**Exercise goal:**
Once you reach the line containing "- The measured" in the data below, restate each line word for word up to and including the one containing "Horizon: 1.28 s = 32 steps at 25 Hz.".

**Input records:**

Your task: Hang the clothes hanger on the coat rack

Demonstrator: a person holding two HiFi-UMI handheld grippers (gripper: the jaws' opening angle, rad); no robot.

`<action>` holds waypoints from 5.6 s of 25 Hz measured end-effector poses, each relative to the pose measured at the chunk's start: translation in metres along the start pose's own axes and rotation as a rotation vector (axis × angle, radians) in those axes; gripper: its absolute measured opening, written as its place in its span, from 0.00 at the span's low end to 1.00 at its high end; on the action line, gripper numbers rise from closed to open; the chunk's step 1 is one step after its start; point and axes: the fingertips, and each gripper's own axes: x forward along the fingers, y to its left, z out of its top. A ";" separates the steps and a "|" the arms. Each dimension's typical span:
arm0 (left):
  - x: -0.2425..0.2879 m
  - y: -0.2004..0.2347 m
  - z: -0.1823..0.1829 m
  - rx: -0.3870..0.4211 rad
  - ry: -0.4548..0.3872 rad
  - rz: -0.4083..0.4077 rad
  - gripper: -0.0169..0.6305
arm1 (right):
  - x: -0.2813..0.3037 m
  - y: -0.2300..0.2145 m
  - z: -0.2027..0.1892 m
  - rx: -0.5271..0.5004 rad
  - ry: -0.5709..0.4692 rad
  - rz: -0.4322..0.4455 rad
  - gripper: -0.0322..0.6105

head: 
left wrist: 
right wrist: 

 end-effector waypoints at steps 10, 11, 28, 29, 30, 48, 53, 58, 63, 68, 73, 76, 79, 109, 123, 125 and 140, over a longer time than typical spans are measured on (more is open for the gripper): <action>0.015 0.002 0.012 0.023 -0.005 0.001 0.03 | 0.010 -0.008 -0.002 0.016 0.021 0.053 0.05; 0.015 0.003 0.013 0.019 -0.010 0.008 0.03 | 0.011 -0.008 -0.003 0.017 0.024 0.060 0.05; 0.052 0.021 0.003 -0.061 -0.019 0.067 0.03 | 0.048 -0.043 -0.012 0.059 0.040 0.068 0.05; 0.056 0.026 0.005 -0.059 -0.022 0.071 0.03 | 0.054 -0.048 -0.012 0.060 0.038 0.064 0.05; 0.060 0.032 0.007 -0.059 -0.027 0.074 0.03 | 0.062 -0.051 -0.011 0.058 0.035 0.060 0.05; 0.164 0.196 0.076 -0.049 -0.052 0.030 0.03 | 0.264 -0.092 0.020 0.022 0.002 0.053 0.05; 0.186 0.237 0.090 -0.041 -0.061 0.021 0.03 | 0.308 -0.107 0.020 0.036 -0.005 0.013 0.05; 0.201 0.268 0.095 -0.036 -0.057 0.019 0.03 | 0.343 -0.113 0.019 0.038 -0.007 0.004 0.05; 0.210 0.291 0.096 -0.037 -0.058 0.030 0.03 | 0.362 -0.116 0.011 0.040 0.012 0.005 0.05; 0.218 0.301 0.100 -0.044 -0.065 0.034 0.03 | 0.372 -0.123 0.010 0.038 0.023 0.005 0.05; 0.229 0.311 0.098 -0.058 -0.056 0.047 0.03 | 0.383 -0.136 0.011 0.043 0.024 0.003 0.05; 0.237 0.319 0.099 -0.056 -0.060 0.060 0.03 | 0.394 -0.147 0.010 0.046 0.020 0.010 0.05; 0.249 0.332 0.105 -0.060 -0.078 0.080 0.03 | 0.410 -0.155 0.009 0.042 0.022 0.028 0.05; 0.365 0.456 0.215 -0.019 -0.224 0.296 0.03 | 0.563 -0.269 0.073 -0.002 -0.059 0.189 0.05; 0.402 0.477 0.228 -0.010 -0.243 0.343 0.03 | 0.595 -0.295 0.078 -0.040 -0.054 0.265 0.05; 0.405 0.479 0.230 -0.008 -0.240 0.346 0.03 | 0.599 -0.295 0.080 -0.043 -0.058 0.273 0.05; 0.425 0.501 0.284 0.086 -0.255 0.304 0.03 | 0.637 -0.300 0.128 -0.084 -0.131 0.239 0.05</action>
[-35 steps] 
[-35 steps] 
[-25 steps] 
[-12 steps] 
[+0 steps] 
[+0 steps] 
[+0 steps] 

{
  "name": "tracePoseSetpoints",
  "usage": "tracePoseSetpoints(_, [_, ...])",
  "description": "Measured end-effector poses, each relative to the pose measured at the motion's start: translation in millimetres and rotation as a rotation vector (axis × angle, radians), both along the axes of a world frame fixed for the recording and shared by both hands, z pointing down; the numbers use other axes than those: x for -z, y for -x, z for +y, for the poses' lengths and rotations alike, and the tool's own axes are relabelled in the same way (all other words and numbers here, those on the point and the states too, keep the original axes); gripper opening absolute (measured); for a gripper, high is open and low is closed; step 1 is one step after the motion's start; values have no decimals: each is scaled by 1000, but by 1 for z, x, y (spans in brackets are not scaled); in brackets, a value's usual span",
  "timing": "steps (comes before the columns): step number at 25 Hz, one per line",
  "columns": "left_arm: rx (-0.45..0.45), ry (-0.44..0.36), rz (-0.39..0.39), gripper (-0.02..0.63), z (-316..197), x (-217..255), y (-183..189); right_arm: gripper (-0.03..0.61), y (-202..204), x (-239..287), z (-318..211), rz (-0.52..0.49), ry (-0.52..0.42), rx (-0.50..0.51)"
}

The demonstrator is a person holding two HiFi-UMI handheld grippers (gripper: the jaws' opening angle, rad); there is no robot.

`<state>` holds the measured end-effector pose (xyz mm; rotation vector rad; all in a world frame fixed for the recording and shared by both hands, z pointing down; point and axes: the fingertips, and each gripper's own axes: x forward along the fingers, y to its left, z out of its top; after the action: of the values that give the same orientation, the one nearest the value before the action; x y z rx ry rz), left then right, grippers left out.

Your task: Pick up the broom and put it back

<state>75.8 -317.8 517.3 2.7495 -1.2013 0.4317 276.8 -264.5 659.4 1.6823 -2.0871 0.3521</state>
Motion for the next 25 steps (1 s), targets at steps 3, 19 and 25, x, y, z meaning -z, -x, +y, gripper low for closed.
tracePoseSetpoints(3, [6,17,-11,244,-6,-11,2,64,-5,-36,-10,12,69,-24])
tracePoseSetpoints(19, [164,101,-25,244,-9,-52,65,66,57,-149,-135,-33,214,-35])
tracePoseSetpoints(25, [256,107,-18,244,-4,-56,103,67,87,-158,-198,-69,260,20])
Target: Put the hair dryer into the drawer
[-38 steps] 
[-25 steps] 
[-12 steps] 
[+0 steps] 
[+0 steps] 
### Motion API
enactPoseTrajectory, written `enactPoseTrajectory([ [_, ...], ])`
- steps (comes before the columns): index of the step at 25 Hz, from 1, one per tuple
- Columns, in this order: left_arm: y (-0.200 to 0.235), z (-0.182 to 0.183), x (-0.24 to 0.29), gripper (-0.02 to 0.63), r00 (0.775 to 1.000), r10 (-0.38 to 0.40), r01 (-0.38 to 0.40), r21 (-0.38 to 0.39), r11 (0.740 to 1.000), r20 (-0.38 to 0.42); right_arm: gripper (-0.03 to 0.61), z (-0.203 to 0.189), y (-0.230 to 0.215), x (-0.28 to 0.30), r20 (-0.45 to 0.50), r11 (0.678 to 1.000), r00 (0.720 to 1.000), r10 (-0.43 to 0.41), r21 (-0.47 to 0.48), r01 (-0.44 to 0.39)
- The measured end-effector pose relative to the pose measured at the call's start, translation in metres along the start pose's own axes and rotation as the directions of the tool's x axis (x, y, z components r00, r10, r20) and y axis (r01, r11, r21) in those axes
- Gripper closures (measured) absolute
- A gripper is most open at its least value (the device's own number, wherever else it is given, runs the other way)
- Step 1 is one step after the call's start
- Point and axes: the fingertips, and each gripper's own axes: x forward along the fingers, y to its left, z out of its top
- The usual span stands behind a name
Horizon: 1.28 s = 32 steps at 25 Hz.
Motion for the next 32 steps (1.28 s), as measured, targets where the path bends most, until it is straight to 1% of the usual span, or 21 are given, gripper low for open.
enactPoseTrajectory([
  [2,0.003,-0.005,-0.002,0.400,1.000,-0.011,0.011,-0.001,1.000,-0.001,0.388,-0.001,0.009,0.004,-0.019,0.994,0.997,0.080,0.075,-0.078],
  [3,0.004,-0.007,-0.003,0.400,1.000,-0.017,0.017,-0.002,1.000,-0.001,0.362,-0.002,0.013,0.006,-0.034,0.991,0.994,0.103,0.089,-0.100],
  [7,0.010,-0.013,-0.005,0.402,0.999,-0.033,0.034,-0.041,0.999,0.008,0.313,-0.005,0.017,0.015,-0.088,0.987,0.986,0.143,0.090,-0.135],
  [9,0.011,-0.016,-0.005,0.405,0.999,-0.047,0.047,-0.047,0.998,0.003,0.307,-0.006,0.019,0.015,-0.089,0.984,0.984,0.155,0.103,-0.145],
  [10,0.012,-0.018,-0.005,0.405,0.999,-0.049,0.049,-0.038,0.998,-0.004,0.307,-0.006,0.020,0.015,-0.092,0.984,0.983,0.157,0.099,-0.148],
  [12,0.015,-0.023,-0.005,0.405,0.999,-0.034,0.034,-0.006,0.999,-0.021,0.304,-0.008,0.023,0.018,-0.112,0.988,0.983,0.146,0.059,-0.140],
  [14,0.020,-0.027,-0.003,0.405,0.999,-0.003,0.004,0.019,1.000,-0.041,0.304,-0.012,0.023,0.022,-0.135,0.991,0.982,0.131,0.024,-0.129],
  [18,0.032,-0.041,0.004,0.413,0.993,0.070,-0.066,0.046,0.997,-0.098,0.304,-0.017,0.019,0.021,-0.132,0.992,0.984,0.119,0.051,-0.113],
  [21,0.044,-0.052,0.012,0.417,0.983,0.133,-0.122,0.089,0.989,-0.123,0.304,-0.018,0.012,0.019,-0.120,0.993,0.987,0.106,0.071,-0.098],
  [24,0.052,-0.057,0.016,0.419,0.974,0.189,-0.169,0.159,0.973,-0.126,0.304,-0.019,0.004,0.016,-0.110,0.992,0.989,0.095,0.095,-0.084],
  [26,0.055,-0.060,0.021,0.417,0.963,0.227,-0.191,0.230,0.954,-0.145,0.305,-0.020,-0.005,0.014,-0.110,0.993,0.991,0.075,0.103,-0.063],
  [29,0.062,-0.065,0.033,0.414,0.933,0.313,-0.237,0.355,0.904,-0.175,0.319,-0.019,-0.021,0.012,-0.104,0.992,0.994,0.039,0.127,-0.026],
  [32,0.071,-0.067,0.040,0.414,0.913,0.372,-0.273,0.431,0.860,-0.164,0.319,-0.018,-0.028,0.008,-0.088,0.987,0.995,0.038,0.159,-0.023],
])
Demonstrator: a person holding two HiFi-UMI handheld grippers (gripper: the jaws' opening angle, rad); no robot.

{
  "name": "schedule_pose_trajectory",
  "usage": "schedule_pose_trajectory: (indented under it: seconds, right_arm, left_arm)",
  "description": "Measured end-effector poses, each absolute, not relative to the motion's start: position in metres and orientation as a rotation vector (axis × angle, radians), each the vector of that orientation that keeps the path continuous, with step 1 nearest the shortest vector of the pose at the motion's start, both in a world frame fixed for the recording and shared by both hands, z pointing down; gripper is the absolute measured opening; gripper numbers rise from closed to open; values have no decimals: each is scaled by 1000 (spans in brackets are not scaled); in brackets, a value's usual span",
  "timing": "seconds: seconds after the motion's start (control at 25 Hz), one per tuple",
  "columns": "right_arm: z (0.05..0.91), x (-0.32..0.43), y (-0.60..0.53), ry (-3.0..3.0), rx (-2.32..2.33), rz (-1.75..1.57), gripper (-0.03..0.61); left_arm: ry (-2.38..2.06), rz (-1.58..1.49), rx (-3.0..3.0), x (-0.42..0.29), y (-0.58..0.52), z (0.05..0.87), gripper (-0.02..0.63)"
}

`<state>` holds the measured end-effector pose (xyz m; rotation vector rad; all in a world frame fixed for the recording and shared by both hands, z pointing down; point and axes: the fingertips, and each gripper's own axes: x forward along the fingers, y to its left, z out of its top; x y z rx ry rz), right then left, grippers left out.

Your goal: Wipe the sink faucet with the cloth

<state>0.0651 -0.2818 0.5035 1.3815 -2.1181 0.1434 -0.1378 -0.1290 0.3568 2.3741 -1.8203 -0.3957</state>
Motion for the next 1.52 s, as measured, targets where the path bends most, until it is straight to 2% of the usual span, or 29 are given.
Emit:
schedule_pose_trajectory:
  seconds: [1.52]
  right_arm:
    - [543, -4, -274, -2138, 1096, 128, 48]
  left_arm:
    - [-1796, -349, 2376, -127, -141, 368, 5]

**Answer:**
- The measured end-effector pose relative to the pose measured at the call's start, translation in metres along the start pose's own axes and rotation as the directions of the tool's x axis (x, y, z components r00, r10, r20) and y axis (r01, r11, r21) in those axes
- Gripper closures (measured) absolute
- A gripper is most open at its least value (the device's own number, wherever else it is given, runs the other way)
- Step 1 is one step after the call's start
- Point and axes: the fingertips, and each gripper's own axes: x forward along the fingers, y to its left, z out of its top
- The usual span stands behind a name
Horizon: 1.28 s = 32 steps at 25 Hz.

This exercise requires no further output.